:: Required work ::
Check each line of the material below, and copy it if it holds the string "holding".

>>>>>

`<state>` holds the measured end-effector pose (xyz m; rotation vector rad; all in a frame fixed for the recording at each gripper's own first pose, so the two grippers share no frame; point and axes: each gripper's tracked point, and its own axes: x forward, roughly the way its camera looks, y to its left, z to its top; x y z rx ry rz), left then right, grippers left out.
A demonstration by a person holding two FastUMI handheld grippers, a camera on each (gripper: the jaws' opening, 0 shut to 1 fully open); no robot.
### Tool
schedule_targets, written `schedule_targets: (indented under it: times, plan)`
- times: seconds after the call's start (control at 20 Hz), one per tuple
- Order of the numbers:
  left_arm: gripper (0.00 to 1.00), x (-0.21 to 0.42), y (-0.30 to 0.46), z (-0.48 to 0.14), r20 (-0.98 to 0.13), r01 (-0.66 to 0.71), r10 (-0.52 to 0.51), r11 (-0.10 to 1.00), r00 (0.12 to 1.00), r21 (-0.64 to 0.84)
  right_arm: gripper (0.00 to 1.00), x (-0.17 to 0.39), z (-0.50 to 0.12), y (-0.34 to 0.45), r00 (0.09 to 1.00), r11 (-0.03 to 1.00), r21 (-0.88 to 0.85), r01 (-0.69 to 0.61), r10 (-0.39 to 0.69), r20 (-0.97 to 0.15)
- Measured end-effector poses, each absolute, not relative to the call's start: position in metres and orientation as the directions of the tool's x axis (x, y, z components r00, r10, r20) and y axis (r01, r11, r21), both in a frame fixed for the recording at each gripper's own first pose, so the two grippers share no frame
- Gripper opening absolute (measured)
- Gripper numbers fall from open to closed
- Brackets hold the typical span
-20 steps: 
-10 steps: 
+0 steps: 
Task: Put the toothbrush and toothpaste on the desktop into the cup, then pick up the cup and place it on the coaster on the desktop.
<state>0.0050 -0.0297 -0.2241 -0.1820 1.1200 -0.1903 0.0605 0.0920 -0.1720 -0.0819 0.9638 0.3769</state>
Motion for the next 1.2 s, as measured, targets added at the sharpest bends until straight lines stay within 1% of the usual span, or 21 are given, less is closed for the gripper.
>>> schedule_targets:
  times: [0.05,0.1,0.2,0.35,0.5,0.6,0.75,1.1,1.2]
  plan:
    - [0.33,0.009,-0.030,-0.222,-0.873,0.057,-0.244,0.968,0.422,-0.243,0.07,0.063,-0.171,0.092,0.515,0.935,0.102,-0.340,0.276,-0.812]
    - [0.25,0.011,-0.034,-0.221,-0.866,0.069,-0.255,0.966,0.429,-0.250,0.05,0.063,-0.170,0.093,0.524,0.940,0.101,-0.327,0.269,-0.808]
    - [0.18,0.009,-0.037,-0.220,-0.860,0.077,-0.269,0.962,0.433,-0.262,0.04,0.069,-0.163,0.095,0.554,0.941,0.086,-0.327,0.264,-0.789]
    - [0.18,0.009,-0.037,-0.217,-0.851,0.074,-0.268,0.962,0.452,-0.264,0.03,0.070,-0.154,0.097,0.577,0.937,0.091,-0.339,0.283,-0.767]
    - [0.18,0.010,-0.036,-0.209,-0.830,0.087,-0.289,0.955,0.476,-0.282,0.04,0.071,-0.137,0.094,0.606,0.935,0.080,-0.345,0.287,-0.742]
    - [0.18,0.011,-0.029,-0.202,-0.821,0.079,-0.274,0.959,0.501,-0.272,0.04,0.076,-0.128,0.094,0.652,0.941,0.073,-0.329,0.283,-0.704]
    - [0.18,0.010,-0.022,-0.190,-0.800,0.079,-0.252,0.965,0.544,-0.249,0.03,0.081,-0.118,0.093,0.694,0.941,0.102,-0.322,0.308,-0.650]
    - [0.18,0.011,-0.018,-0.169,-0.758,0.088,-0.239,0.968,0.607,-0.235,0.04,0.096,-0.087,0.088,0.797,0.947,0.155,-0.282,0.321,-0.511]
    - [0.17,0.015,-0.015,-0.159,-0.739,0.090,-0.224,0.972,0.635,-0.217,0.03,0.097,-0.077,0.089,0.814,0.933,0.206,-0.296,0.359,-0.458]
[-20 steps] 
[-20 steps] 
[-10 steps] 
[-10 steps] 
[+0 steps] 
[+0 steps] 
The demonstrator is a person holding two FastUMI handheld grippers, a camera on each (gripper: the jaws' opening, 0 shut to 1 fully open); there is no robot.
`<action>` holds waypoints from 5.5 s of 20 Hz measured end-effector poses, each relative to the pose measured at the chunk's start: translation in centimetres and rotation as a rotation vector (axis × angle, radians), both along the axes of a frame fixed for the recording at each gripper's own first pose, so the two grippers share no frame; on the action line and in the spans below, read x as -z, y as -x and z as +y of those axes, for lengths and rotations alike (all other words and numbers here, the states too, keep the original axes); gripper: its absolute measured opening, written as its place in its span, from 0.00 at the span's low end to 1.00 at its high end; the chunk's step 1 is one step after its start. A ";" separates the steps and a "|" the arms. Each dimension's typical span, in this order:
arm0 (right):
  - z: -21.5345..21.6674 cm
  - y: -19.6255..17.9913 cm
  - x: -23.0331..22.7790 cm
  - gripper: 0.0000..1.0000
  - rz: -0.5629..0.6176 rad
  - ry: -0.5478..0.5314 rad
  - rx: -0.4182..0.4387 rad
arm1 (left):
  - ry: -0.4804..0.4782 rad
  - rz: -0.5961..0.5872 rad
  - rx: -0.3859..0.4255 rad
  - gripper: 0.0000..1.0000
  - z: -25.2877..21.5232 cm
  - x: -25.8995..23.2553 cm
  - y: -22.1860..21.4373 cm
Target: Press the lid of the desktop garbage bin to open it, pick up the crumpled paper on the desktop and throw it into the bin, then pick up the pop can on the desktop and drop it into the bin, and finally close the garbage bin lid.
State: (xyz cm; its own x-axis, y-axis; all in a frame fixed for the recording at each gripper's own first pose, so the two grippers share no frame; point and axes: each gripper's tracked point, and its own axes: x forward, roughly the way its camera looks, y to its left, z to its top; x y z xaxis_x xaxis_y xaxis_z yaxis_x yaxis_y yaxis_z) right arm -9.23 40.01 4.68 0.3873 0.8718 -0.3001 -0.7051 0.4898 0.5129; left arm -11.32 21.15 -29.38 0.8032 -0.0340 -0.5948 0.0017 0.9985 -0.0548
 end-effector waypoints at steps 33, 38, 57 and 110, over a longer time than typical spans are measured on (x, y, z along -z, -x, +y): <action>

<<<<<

:: Answer to this exercise ::
A demonstration by a person holding two FastUMI handheld grippers, a camera on each (gripper: the jaws' opening, 0 shut to 1 fully open); no robot.
The demonstrator is a person holding two FastUMI handheld grippers, a camera on each (gripper: the jaws' opening, 0 shut to 1 fully open); there is no robot.

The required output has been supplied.